There was a crunch of boots on leaves and she turned, shoving her package behind her, standing as he crouched. Coming down the incline was a man, not one of her team. He had a mask and goggles on and one arm glinted metal in the light. 

_Holy shit. Clint is never going to believe I met the Winter Soldier._

She lifted her gun with the arm that wasn't dislocated and shouted in Russian, "Stop."

The Soldier did so, two thirds of the way down the ravine, tilting his head as if surprised. Then he lifted his weapon and fired.

Fire blazed through her stomach and her legs gave out. She heard an odd gurgling noise and looked behind her to see the scientist with a hole in his throat. _Fuck._

With a crunch of boots, the Soldier started back up the ravine.

She really wanted to shoot back at him, but none of her limbs seemed to be working. Above her she heard weapon fire. The hole in her stomach was bubbling up blood, and she looked at it with an odd detachment, trying to process the angle of the shot. She wondered if her pelvis was broken. Better that than her spine. 

Both of which would be moot if she bled to death right here, which was looking more likely by the minute. She didn't have the strength to rip her shirt, but she could peel it off and pressed it against the wound. The back would be worse, exit wounds always were, but she only had the one shirt.

Clint. She should call Clint. So he didn't just get a call from Coulson saying she was gone. He'd want to say goodbye. She tried to get her phone out but her fingers weren't cooperating. Shock. She was going into shock. That was bad.

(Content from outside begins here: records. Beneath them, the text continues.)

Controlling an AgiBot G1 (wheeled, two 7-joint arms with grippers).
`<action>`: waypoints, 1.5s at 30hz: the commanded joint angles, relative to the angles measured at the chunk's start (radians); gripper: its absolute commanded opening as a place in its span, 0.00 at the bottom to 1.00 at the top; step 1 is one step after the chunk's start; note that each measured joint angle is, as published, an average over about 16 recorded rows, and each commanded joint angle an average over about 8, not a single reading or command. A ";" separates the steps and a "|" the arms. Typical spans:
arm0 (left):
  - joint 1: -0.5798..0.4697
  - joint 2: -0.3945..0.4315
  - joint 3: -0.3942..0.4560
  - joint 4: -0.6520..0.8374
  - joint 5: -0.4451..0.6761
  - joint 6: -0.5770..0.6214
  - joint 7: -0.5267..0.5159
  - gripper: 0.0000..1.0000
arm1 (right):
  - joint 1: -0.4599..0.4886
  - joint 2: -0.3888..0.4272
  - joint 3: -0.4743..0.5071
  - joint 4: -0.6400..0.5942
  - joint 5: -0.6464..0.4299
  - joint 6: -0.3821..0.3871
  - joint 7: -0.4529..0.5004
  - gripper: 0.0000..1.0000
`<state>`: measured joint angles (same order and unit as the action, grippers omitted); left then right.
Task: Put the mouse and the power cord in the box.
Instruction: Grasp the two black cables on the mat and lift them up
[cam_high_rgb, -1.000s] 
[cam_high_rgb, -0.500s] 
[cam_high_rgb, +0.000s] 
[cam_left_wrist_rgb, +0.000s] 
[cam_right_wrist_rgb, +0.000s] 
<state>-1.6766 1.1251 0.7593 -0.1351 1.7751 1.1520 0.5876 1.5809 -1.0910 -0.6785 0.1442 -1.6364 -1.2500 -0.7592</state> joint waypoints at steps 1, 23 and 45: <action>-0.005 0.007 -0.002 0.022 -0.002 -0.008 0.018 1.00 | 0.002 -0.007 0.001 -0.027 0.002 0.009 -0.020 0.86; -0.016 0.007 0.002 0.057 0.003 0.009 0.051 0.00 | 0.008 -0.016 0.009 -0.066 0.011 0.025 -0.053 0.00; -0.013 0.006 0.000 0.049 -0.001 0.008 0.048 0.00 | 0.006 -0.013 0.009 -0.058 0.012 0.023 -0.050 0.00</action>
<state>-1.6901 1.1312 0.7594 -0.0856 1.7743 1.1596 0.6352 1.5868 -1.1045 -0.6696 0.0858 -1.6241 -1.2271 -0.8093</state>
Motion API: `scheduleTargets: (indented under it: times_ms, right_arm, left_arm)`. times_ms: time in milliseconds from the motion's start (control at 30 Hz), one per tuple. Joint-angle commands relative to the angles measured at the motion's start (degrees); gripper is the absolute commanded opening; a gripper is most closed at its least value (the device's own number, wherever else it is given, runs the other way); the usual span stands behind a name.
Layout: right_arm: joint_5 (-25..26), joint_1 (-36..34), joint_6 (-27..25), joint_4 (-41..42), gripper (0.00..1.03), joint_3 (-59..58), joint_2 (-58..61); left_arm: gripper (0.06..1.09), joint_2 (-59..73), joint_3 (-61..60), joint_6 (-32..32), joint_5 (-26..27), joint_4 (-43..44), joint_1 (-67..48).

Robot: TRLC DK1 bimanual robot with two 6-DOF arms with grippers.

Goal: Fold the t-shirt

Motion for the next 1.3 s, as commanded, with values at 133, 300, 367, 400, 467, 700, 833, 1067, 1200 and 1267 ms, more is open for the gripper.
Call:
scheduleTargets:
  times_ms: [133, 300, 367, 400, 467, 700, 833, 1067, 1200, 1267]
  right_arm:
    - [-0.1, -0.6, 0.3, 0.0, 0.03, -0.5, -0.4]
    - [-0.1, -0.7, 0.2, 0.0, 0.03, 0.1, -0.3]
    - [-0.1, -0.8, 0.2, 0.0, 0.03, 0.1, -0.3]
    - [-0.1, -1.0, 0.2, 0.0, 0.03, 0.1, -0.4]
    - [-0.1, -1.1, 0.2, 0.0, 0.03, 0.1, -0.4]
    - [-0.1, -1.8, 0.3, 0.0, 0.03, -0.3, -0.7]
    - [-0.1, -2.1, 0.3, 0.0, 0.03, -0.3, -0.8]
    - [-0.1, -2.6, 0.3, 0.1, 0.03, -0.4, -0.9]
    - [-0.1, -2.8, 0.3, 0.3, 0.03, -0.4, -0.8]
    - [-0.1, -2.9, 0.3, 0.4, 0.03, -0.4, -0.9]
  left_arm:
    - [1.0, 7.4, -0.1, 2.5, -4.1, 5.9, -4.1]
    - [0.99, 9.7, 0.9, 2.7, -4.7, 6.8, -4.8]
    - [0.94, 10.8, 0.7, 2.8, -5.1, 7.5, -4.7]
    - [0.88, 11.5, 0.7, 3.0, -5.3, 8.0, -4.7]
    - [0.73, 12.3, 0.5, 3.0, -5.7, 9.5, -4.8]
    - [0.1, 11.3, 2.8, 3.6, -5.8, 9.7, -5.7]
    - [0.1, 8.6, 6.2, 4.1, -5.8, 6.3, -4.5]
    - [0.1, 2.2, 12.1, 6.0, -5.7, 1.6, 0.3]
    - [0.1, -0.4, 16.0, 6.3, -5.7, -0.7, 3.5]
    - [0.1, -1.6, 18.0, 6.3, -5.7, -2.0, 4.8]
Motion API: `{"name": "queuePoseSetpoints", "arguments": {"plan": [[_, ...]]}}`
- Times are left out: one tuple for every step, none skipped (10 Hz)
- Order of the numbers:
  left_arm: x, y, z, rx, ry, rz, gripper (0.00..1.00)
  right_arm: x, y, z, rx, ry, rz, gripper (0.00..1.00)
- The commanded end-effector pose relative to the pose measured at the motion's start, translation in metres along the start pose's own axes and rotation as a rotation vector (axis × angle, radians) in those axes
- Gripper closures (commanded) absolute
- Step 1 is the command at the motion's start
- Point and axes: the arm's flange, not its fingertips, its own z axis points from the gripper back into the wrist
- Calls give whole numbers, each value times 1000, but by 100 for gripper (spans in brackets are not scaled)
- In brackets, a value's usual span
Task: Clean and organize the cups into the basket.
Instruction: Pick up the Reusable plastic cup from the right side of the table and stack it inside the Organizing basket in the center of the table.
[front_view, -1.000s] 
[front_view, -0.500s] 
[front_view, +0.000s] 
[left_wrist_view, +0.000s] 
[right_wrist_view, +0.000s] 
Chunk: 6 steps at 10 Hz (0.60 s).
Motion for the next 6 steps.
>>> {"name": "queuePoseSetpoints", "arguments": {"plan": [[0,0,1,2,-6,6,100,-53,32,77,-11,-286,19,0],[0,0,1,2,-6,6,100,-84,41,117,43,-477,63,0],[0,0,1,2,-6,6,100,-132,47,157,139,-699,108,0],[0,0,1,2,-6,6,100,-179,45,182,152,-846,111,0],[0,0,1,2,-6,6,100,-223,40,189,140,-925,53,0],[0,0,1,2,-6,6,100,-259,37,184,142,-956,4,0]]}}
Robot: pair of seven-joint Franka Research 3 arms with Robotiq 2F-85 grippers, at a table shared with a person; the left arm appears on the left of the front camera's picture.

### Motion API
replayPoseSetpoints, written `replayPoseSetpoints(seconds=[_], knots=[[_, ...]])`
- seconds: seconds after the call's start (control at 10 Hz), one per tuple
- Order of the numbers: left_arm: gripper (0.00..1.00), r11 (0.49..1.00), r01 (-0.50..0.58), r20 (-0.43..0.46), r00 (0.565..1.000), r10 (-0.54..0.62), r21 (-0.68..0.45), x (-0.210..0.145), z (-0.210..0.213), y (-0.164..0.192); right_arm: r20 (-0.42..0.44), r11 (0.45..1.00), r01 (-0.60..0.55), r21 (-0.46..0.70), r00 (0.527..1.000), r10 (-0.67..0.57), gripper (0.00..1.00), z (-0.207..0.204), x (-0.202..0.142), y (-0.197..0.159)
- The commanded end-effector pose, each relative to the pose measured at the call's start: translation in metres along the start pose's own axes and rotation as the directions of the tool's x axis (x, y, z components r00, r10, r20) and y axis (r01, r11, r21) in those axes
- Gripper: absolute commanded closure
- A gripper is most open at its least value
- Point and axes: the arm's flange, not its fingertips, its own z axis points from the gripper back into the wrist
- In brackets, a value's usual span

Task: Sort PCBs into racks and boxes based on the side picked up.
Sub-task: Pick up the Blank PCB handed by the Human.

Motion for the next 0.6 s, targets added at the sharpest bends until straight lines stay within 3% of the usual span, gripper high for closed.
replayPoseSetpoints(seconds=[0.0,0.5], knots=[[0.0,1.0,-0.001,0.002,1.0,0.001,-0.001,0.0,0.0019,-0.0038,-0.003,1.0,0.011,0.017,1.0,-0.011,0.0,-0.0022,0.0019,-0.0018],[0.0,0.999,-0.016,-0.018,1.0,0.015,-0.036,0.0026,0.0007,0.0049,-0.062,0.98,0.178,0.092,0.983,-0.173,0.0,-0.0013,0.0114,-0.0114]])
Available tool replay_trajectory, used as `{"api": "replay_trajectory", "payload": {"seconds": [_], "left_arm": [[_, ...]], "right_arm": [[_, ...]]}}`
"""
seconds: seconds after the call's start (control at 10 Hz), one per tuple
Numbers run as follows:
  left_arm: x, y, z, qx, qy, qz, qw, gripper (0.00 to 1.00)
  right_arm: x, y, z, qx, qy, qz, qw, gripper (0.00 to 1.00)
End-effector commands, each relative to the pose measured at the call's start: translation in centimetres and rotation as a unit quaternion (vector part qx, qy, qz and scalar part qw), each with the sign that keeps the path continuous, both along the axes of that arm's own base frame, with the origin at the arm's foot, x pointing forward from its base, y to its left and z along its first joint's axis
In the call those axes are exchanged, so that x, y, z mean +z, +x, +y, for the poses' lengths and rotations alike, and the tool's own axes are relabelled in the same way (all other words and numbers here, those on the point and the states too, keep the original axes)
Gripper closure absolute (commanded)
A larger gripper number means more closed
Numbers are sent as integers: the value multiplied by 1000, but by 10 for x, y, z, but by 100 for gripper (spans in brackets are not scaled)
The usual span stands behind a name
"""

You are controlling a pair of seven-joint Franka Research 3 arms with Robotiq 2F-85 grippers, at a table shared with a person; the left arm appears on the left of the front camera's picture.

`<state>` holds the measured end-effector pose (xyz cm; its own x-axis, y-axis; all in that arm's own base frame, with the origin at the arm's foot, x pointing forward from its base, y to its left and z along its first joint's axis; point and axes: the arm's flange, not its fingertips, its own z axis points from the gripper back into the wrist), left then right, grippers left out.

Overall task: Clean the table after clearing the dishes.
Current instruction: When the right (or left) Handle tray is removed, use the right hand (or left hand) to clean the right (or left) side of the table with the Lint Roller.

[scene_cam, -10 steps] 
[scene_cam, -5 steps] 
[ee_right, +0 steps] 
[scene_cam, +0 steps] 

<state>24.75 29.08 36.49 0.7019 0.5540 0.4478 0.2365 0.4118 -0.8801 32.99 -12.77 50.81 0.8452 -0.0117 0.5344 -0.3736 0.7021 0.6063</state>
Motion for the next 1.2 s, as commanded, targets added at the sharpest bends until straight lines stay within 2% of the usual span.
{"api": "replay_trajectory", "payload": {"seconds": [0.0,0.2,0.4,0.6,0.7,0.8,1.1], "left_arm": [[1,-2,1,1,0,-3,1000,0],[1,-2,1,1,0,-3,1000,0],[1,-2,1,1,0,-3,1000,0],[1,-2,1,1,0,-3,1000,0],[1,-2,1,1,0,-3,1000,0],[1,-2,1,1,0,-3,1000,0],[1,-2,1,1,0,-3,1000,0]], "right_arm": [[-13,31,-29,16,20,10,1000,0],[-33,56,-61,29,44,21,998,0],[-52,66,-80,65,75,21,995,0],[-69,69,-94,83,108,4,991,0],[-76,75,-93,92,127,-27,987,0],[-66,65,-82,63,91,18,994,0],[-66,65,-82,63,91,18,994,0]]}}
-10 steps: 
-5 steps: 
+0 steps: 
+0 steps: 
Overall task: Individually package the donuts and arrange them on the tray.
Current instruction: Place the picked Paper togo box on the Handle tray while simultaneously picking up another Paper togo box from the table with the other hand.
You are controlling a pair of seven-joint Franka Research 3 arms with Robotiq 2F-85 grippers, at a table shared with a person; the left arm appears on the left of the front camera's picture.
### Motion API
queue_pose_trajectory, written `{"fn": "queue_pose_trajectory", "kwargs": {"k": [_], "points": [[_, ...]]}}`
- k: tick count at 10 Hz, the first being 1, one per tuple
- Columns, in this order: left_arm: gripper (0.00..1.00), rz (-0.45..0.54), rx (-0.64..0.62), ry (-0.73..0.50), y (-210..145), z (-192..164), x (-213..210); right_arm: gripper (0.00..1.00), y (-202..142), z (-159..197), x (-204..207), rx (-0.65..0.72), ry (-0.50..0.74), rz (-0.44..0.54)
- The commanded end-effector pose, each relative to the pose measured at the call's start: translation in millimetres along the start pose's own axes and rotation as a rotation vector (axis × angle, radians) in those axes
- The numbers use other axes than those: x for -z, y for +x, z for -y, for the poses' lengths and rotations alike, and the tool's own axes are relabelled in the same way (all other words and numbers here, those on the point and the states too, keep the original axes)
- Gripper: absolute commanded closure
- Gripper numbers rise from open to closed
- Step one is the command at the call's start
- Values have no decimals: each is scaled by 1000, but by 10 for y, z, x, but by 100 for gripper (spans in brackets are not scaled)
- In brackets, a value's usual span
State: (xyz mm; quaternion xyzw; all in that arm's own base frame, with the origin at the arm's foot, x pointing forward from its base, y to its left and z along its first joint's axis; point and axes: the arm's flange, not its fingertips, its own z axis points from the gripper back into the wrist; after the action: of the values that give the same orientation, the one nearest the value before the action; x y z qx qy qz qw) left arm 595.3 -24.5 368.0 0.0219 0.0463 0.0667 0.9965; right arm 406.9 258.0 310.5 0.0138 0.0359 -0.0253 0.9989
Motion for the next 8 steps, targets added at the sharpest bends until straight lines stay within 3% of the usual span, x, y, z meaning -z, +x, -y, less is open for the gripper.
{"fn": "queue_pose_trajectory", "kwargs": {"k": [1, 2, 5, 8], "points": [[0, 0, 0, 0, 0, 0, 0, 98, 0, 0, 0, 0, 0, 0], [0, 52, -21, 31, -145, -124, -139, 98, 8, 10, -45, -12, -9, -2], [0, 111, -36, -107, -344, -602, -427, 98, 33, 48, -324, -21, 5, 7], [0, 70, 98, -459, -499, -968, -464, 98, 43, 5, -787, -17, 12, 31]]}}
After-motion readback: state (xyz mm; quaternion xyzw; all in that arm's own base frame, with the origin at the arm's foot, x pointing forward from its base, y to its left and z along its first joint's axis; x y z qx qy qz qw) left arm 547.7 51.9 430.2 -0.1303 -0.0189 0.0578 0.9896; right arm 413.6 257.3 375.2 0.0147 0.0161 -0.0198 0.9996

She needed her phone. She had to. . . she should tell him. . .

Her vision grayed to the sound of whomp-whomp-whomp. The devil was coming for her in a helicopter.

She came to in a blaze of pain. She was no longer at the bottom of a ravine. She was on a gurney and a woman with a facial scar had just put her shoulder back in place. "Easy, Agent," the woman said. Nat hoped she was a doctor or nurse or something. "I'm Dr. Newbury." Oh, good. "We're prepping you for surgery. Thought I could get your arm back where it belonged."

Newbury eased her back on the bed. "I bet that's not your first dislocation, is it?"

"No," she whispered.

"When was your first?" 

She was trying to keep her conscious, get her vitals. Nat realized this in a detached sort of way, but was still impressed. "I was eight," she muttered.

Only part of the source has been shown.